18.2.13

O Sousa

- O Sousa!, alguém viu o Sousa?
Quatro pares de olhos se ergueram, mas ninguém esboçou uma resposta. O chefe, de fato escuro e gravata rosa, insistiu.
- Nenhum de vocês viu o Sousa?
- Eu não...
- Eu também não...
Os outros dois limitaram-se a abanar a cabeça.
- Onde é que esse filho-da-puta se enfiou? Se lhe ponho as mãos em cima...
Habituados a estas explosões, nenhum dos quatro motoristas levou a sério a vaga ameaça.
- Qual de vós está disponível?
- Eu estou à espera do Presidente. Ele disse que ia para casa mais cedo.
- O Sr. Director disse para não me comprometer com nada porque ainda tem que ir a um sítio... não sei onde.
- Eu fiquei de ir ao aeroporto buscar a esposa daquele Administrador... o coiso, pá, aquele careca.
Em seco, o quarto motorista procurou qualquer coisa, uma desculpa qualquer.
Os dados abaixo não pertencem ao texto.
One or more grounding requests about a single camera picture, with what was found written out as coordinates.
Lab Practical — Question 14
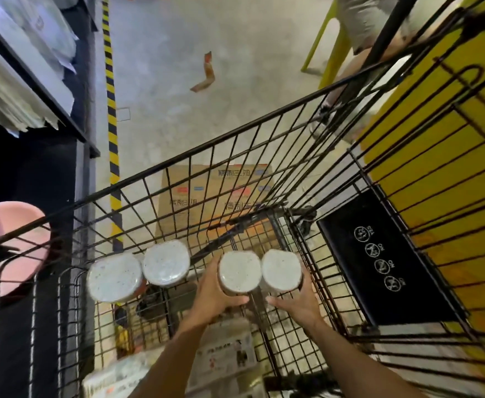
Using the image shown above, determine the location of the person's left hand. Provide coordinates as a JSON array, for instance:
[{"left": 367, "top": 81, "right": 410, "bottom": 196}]
[{"left": 186, "top": 256, "right": 250, "bottom": 328}]

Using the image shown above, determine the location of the person's right hand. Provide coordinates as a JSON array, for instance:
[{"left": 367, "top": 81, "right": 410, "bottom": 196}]
[{"left": 266, "top": 267, "right": 327, "bottom": 330}]

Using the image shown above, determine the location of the white speckled round jar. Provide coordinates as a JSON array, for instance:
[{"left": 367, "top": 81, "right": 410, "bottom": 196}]
[
  {"left": 218, "top": 250, "right": 263, "bottom": 295},
  {"left": 87, "top": 253, "right": 146, "bottom": 304},
  {"left": 142, "top": 239, "right": 191, "bottom": 287},
  {"left": 261, "top": 248, "right": 304, "bottom": 294}
]

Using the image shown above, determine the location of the person's left forearm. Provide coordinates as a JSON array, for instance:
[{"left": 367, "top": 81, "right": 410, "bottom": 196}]
[{"left": 128, "top": 321, "right": 218, "bottom": 398}]

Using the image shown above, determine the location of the person's right forearm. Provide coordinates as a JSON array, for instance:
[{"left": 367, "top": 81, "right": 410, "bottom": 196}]
[{"left": 300, "top": 318, "right": 426, "bottom": 398}]

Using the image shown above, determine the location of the white printed carton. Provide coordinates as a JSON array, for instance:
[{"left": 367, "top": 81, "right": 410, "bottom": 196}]
[{"left": 188, "top": 321, "right": 260, "bottom": 391}]

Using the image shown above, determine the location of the black cart seat flap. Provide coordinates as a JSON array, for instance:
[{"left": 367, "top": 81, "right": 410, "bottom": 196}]
[{"left": 317, "top": 185, "right": 470, "bottom": 328}]

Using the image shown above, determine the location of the brown printed cardboard box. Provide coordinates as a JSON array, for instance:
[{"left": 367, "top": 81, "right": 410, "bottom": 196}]
[{"left": 155, "top": 163, "right": 285, "bottom": 254}]

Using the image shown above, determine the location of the white printed plastic bag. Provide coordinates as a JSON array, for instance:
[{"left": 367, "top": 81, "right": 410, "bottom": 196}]
[{"left": 82, "top": 351, "right": 165, "bottom": 398}]

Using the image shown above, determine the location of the yellow black hazard tape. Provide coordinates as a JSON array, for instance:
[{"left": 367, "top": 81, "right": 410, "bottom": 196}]
[{"left": 101, "top": 0, "right": 125, "bottom": 254}]

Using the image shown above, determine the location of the yellow panel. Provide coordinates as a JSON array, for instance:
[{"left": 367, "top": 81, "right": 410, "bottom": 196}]
[{"left": 360, "top": 0, "right": 485, "bottom": 398}]

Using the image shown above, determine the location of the orange tape scrap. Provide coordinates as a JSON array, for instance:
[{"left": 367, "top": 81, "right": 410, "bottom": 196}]
[{"left": 190, "top": 51, "right": 216, "bottom": 93}]

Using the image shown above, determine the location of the black metal shelf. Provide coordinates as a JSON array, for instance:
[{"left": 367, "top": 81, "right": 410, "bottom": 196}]
[{"left": 0, "top": 0, "right": 102, "bottom": 159}]

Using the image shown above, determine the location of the pink round plate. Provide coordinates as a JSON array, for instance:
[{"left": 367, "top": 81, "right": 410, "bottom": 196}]
[{"left": 0, "top": 201, "right": 52, "bottom": 304}]

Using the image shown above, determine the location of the yellow plastic stool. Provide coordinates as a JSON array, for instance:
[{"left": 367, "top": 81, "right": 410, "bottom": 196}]
[{"left": 300, "top": 0, "right": 353, "bottom": 90}]

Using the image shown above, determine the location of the stack of white plastic bags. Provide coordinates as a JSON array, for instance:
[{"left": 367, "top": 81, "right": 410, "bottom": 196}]
[{"left": 0, "top": 0, "right": 79, "bottom": 138}]

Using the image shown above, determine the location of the black wire shopping cart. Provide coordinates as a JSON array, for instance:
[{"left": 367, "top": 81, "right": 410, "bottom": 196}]
[{"left": 0, "top": 0, "right": 485, "bottom": 398}]

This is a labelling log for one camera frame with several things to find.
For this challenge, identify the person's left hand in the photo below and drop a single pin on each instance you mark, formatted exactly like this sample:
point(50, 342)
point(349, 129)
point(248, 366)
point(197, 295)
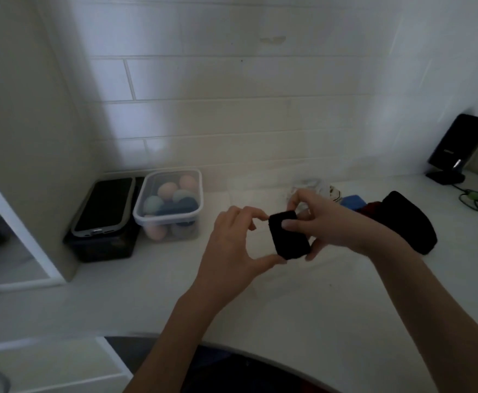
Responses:
point(226, 257)

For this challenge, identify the person's right hand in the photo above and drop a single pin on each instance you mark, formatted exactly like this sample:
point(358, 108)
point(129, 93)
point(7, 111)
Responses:
point(337, 225)

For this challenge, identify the person's right thumb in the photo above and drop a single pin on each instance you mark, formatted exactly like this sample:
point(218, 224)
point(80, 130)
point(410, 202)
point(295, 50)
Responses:
point(297, 225)

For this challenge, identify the person's left thumb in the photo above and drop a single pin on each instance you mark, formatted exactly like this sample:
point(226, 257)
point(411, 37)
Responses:
point(266, 263)

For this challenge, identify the black cloth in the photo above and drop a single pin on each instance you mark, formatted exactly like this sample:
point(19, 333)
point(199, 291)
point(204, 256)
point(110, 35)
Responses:
point(290, 237)

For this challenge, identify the person's left forearm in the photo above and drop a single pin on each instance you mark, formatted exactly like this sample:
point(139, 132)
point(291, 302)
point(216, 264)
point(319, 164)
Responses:
point(173, 343)

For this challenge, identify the person's right forearm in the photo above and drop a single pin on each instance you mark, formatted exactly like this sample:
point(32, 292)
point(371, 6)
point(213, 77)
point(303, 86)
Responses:
point(435, 323)

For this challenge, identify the blue cloth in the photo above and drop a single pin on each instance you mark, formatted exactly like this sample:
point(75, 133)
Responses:
point(352, 201)

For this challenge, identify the red cloth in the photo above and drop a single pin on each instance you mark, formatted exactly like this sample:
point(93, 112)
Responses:
point(372, 209)

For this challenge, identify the clear plastic lidded container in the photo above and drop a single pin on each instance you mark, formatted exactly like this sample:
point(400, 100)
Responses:
point(169, 208)

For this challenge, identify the pile of pastel makeup sponges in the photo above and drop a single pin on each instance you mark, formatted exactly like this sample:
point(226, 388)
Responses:
point(170, 204)

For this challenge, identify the black fabric pouch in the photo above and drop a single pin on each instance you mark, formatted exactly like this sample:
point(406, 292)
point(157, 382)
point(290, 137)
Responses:
point(411, 220)

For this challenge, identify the person's dark clothing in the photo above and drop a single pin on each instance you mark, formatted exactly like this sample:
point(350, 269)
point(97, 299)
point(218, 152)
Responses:
point(222, 370)

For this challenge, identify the black storage box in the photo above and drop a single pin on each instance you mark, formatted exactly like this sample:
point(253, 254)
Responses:
point(104, 245)

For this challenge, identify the smartphone in grey case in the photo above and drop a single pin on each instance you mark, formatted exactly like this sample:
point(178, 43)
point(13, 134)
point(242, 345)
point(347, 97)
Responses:
point(102, 206)

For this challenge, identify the black device on stand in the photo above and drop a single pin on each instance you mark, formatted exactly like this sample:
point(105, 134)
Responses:
point(458, 145)

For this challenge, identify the white framed mirror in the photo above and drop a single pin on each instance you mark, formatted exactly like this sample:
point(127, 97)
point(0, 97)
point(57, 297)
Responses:
point(5, 249)

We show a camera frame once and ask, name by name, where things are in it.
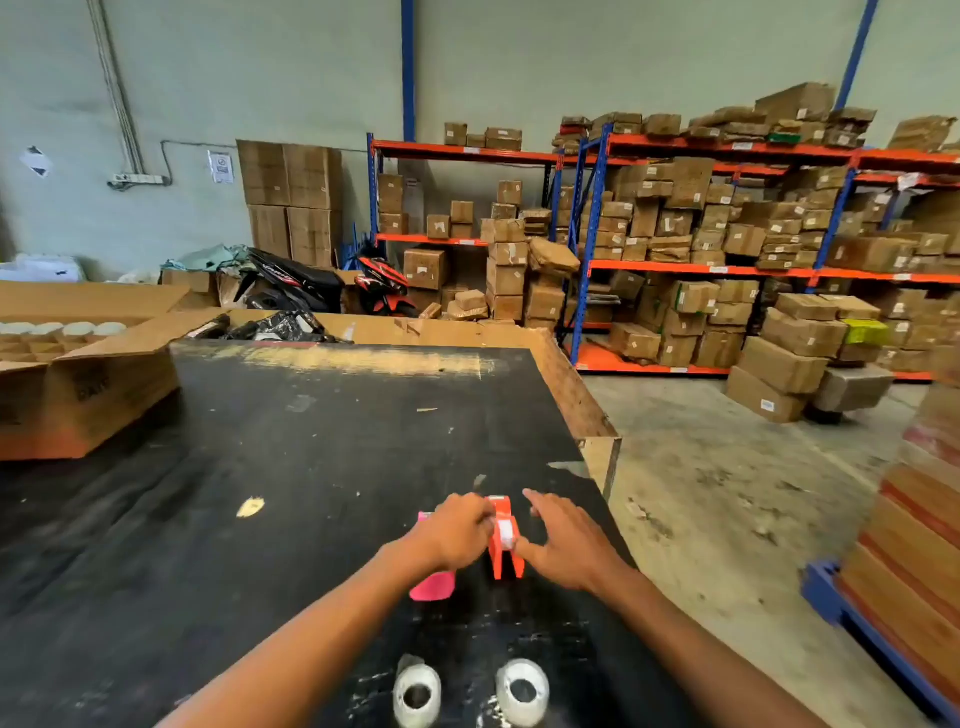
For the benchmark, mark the wide blue orange shelving rack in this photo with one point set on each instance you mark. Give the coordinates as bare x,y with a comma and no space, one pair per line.
720,268

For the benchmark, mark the black and red motorcycle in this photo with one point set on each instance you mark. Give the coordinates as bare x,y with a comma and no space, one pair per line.
315,285

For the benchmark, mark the teal cloth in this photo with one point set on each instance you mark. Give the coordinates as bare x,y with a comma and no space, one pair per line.
206,257

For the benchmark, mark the person's left fingers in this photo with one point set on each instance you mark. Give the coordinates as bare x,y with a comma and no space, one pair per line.
480,521

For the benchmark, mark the grey wall conduit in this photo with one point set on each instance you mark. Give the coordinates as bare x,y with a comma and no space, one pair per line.
116,90

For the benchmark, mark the orange tape dispenser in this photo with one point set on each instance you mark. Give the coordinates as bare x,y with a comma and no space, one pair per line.
504,556

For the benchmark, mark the black bottle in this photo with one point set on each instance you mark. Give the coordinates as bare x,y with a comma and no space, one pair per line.
210,327

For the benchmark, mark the white wall notice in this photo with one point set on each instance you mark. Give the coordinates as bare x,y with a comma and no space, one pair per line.
220,167

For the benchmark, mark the tall stack of brown boxes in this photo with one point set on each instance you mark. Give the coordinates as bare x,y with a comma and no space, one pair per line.
525,277

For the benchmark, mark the torn white wall paper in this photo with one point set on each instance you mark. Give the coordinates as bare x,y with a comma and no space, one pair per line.
35,160

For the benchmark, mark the black plastic bag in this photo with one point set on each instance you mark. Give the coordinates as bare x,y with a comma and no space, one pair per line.
281,327

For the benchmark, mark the person's right thumb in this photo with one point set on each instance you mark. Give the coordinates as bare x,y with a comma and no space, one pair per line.
529,551

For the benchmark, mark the stack of large cardboard cartons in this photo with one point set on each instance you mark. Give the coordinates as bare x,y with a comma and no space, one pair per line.
292,199

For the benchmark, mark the pallet load of striped cartons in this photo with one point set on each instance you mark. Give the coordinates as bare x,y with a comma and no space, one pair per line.
919,540

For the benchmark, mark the floor pile of brown boxes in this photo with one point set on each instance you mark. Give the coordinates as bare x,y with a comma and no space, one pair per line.
795,352

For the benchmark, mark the person's right hand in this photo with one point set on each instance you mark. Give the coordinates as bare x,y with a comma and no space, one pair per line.
574,546

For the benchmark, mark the person's left hand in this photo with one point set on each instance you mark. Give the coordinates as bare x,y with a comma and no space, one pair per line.
446,534

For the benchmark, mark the blue pallet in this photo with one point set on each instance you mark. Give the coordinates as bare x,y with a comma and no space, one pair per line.
862,630

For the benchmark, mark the person's right forearm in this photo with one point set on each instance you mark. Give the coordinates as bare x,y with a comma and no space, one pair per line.
705,660

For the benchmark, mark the boxes on wide rack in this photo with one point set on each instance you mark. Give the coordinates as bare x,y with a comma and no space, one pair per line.
712,217

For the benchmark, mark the yellow-green packet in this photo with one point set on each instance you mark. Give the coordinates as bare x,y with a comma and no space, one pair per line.
866,331

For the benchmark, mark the white round container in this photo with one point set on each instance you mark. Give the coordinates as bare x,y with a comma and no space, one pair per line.
15,328
79,328
110,328

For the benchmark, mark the boxes on narrow rack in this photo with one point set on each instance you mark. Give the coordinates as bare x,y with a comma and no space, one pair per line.
450,214

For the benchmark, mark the slanted blue steel column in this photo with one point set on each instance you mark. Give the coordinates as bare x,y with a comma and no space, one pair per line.
857,52

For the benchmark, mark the narrow blue orange shelving rack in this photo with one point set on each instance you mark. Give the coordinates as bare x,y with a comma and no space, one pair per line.
465,154

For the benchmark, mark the white plastic sack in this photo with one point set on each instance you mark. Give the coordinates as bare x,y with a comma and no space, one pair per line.
41,268

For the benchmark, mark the grey wrapped box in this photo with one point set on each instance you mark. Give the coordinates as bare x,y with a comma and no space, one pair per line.
853,388

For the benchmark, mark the pink plastic tool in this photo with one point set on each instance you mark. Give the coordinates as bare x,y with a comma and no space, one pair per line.
435,586

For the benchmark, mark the white wall socket strip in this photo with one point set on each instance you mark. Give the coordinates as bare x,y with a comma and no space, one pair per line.
139,180

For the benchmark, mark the person's left forearm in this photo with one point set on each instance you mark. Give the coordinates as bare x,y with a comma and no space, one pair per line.
300,645

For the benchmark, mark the white tape roll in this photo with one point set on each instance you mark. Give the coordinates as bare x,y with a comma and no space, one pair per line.
417,696
523,691

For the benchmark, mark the large open cardboard box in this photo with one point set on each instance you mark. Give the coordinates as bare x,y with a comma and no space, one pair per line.
82,390

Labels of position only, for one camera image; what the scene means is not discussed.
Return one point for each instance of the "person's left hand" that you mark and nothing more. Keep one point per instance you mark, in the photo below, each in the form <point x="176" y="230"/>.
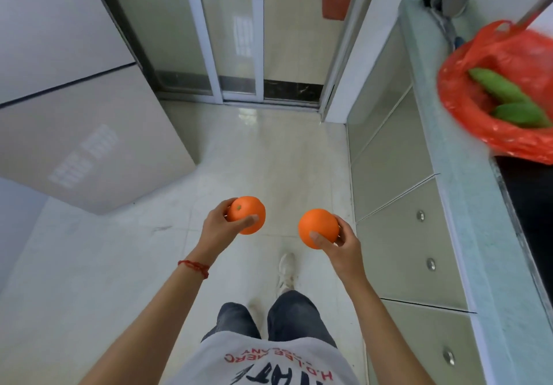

Mas à medida que os segundos passavam em branco percebia que lhe saíra a rifa. Encolheu os ombros.
- Não tens nada? - interrogou o chefe.
- Não... - disse hesitante.
- Boa. Então vais tu em vez do Sousa. Quando vir esse gajo faço-lhe a folha!
- Vou onde?
- Anda lá dentro que eu te explico.

Baixando o tom de voz, o chefe abriu o livro.
- Vais com o Vice-Presidente. Leva-o onde ele te disser. Transporta quem ele disser. Não fazes perguntas, não fazes comentários, não vês nem ouves nada. Nunca falarás do que se passar a ninguém. Nem comigo... que não quero saber de nada.
O seu olhar interrogativo expressava a surpresa que sentia. Engoliu em seco, temendo o que lhe estava reservado. O chefe continuou.
- Não te preocupes, que não é nada de ilegal. O gajo gosta delas já crescidas, e não se mete com qualquer uma. Bebe demais, mas porta-se bem. Tem apenas cuidado porque às vezes há umas que querem aproveitar-se... não as deixes levar nada. E avisa lá em casa para não esperarem por ti. Hoje vais fazer serão até de madrugada.
- ...
- Quando o fores por a casa assegura-te de que ele entra bem e em segurança. A casa está vazia, pois a mulher e os putos foram para Madrid. E toma atenção aos fotógrafos. Se vires algum, o que é raro, evita-o.

Só então percebeu porque raio o Sousa, que sempre fora um baldas, nunca tivera problemas e o chefe, por mais que ladrasse, acabava por lhe tolerar tudo.